** Task item **
Which lines below hold the word "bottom"? Report each one.

** Provided material **
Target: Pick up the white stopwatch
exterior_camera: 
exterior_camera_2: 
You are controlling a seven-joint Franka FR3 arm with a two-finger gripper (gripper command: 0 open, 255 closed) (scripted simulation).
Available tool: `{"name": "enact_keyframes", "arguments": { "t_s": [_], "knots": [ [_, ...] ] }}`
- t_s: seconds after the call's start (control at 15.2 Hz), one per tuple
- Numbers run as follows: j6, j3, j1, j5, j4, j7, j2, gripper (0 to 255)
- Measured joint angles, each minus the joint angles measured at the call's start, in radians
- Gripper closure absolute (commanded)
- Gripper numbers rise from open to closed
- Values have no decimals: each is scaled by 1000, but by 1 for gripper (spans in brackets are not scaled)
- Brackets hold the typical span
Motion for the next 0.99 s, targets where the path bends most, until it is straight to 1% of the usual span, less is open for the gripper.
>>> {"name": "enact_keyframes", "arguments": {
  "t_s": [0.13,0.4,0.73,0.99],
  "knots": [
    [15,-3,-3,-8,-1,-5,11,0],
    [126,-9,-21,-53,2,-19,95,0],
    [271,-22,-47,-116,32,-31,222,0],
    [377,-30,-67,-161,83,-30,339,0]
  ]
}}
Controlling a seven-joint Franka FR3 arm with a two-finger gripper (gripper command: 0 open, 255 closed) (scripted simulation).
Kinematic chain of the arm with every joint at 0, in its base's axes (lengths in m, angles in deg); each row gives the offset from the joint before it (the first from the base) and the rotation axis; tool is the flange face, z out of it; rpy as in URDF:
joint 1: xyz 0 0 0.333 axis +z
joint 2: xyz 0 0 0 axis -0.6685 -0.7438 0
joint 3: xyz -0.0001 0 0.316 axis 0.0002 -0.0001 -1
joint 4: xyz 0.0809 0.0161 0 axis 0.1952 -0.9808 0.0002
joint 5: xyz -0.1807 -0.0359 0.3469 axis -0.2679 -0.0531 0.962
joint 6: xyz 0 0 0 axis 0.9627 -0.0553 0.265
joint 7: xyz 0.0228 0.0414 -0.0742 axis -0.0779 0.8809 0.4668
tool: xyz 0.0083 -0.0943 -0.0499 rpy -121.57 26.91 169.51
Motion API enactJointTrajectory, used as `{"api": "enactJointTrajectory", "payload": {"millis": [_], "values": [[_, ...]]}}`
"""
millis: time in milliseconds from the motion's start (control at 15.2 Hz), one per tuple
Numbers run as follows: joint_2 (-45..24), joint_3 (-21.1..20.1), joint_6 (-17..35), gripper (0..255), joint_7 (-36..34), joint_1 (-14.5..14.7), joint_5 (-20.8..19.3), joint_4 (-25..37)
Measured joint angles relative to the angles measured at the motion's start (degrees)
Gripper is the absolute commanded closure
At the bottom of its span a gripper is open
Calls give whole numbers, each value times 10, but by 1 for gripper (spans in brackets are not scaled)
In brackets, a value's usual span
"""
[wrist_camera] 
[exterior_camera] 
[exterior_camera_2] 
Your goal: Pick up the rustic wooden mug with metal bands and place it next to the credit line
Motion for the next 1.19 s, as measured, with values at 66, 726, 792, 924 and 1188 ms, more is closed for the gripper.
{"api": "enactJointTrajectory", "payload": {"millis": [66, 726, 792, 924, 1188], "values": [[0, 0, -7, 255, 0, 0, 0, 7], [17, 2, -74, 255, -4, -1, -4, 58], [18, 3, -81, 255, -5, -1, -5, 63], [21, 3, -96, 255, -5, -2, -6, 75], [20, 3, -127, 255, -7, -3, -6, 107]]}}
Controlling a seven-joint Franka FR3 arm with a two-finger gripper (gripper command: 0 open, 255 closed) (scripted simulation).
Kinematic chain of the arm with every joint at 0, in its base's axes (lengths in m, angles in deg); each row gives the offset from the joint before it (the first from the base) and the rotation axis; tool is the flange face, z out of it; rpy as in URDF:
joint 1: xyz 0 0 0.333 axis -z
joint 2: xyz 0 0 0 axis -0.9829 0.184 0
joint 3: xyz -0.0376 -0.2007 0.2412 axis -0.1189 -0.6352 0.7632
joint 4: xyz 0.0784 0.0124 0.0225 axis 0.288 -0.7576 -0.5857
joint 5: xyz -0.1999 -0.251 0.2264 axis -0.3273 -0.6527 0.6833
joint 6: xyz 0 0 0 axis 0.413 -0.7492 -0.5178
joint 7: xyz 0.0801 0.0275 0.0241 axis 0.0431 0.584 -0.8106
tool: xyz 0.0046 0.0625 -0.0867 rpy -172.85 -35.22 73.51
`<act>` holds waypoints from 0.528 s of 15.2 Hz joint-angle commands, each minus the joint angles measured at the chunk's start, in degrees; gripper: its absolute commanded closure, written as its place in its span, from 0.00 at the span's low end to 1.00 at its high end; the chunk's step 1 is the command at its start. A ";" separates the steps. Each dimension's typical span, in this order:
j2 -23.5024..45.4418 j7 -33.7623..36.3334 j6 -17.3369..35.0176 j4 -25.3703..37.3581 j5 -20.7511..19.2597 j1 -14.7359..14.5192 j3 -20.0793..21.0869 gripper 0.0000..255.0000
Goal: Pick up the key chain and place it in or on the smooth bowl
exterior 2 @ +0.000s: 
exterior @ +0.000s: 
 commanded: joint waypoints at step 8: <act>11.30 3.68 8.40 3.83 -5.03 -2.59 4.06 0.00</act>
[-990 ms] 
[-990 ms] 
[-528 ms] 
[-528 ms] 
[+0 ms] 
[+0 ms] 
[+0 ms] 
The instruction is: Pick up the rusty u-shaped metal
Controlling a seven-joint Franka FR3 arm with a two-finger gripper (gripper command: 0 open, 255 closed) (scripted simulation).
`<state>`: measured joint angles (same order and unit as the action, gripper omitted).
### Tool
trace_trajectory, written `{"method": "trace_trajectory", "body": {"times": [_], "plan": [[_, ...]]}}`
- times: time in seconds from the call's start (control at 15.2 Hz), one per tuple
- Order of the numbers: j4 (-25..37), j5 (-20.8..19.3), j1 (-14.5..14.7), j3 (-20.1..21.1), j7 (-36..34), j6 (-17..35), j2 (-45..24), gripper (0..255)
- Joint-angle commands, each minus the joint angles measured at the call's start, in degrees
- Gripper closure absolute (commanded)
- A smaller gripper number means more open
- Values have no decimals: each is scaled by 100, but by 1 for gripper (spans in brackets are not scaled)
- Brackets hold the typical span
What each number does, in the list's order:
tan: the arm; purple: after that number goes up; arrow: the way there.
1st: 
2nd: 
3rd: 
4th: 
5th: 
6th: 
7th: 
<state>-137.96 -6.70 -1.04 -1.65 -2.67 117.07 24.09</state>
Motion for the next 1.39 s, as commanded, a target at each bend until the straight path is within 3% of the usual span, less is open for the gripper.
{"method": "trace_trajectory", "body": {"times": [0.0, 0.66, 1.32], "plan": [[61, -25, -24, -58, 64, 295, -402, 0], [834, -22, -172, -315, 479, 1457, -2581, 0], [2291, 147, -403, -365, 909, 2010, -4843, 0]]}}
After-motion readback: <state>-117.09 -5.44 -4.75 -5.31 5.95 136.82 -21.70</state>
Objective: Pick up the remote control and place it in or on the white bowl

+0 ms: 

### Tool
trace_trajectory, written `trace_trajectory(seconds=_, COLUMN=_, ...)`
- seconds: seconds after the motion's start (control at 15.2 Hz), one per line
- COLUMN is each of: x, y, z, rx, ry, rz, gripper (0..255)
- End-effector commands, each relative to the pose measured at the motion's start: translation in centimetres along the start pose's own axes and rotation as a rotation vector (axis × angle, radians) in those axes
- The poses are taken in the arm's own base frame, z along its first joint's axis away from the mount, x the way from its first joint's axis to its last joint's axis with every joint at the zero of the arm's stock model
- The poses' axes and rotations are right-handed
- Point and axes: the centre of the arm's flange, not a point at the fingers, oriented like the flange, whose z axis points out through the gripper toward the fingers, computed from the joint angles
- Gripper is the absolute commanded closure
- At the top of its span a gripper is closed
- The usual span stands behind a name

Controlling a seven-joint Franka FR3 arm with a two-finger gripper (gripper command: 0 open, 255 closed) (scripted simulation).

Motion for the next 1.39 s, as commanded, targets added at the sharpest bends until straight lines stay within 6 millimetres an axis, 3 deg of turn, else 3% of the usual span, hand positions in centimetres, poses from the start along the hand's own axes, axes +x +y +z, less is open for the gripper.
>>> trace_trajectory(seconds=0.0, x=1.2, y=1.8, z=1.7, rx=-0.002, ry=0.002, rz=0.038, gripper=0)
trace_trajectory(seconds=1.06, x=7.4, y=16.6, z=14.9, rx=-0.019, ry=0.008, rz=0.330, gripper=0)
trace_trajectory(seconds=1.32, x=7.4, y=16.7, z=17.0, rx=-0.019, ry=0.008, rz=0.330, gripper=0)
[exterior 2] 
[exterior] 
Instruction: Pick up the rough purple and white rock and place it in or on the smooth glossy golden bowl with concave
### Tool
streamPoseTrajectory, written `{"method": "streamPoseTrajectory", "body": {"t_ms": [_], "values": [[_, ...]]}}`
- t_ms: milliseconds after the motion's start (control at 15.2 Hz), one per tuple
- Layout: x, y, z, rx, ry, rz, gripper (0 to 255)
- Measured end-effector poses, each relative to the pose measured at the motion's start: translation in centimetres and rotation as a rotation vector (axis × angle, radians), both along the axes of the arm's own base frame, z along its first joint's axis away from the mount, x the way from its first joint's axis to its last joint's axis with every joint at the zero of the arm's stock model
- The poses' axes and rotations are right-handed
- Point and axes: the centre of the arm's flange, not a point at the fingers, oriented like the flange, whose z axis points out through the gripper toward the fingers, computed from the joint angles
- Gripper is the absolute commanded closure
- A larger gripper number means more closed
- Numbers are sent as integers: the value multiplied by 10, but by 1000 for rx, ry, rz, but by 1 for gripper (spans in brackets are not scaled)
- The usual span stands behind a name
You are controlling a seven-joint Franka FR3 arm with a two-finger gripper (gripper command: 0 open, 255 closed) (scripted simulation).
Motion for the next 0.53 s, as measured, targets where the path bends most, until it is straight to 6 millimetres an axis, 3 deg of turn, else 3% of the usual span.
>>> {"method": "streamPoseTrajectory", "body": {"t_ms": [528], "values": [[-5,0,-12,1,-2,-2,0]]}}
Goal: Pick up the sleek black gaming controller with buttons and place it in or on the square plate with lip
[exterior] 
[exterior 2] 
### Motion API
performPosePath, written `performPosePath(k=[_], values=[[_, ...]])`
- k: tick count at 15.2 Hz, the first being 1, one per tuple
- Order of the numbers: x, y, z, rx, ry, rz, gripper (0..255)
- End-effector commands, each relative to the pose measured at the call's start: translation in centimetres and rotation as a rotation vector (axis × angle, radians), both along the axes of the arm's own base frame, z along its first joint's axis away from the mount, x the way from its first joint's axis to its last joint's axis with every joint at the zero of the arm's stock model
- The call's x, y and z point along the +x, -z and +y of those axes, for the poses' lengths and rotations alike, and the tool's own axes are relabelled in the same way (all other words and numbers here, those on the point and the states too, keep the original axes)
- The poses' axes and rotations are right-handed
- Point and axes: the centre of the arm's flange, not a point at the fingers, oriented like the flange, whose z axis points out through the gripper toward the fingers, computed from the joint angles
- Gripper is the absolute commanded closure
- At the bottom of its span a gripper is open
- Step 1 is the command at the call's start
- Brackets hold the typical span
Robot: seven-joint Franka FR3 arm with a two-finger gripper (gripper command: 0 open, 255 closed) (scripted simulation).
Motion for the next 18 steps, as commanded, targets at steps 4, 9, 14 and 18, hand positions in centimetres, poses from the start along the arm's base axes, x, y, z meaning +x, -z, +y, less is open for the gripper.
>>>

** Expected answer **
At the bottom of its span a gripper is open
- At the bottom of its span a gripper is open

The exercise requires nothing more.